→ Extracted material:
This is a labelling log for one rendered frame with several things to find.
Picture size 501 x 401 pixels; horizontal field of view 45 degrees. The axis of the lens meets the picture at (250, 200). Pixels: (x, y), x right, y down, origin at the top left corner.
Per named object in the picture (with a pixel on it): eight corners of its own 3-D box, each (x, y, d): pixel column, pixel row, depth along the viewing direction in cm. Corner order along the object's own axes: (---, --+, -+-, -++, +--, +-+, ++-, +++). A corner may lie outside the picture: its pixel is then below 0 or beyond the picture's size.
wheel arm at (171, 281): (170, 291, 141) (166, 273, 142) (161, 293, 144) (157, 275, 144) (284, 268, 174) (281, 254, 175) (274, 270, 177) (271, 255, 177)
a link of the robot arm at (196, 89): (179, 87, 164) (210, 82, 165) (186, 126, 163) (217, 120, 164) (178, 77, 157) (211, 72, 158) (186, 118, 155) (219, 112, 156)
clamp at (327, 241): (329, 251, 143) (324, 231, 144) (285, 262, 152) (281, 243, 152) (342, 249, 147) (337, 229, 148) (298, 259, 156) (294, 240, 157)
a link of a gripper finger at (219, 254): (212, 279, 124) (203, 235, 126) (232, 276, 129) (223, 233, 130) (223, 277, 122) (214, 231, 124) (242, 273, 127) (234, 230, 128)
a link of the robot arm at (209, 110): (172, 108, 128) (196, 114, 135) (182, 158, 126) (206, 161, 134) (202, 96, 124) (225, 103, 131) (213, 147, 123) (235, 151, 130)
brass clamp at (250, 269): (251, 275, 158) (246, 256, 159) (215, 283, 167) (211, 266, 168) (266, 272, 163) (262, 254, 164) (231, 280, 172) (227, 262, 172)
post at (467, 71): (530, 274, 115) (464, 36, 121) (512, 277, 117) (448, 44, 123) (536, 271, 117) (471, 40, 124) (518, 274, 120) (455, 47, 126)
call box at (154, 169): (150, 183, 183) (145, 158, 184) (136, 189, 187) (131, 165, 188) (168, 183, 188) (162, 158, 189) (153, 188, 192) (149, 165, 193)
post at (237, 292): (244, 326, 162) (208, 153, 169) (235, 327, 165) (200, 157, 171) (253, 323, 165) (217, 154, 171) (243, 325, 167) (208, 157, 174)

==

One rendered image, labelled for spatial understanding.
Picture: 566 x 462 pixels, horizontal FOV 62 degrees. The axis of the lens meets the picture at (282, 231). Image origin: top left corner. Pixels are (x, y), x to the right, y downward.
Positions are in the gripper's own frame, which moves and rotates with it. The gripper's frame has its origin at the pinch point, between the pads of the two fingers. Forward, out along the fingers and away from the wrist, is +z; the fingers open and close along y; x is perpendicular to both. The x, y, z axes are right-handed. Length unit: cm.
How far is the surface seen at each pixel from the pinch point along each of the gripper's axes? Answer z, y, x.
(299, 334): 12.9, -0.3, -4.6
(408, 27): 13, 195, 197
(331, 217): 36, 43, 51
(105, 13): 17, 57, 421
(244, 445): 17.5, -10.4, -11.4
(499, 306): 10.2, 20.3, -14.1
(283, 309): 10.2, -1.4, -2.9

→ What to work on: Check each line of the entries for the string "pinch". Copy the lines that have it.

→ Reply:
Positions are in the gripper's own frame, which moves and rotates with it. The gripper's frame has its origin at the pinch point, between the pads of the two fingers. Forward, out along the fingers and away from the wrist, is +z; the fingers open and close along y; x is perpendicular to both. The x, y, z axes are right-handed. Length unit: cm.
How far is the surface seen at each pixel from the pinch point along each of the gripper's axes? Answer z, y, x.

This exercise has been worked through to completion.